* **YOUR GOAL**
Find the word "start" in the listing below, then return every line it appears in.

• • • • •

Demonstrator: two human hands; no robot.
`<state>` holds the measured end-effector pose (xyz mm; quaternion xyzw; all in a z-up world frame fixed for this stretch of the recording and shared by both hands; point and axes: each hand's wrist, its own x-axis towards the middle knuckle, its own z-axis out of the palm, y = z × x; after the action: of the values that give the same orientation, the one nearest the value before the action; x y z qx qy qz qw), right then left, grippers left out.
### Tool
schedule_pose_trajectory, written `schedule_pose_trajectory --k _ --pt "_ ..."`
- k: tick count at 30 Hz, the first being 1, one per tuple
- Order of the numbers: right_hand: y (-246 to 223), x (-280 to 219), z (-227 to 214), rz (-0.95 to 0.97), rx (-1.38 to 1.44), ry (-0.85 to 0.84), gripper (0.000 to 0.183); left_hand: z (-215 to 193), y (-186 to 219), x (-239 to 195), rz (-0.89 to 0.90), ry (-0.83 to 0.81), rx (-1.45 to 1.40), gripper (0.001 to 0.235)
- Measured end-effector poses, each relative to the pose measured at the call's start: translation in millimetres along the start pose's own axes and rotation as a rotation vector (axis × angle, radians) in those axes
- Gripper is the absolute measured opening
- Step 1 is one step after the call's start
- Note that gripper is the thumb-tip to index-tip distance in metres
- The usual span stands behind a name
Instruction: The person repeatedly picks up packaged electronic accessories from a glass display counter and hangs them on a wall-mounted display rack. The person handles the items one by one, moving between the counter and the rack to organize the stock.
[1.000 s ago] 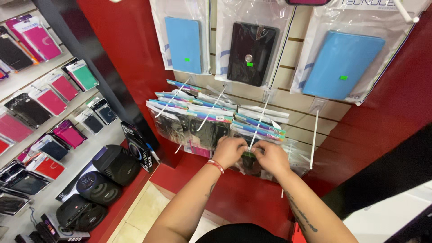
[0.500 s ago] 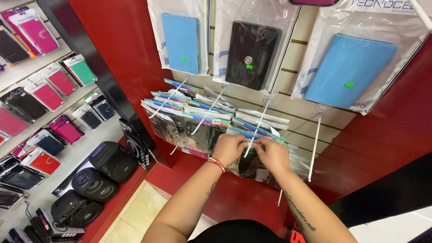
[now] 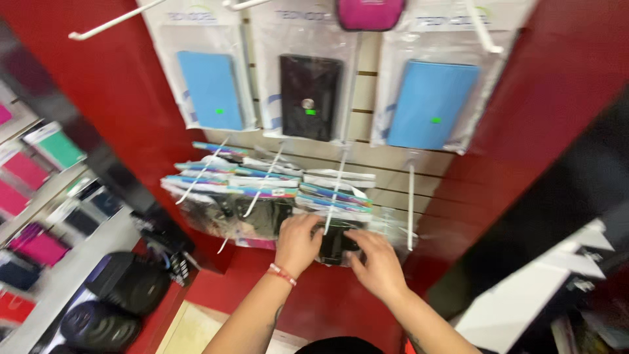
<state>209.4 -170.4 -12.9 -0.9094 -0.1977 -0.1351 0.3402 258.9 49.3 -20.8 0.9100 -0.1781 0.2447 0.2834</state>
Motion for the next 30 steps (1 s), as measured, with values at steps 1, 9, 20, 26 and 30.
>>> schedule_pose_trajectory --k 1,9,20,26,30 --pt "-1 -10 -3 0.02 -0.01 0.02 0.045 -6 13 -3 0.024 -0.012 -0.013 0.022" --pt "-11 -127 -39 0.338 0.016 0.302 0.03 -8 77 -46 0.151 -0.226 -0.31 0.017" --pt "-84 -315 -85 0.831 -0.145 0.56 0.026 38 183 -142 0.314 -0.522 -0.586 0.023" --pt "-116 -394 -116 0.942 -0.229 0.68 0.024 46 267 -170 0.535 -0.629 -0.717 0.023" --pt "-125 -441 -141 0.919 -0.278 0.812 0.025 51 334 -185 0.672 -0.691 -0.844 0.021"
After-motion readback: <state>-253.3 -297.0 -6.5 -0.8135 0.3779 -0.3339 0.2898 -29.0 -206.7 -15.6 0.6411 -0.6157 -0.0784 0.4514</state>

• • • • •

* **RESPONSE**
- Measured end-effector poses, each relative to the pose measured at the call's start: translation in millimetres along the start pose's own axes and rotation as a rotation vector (axis × angle, radians) in those axes
- Step 1 is one step after the call's start

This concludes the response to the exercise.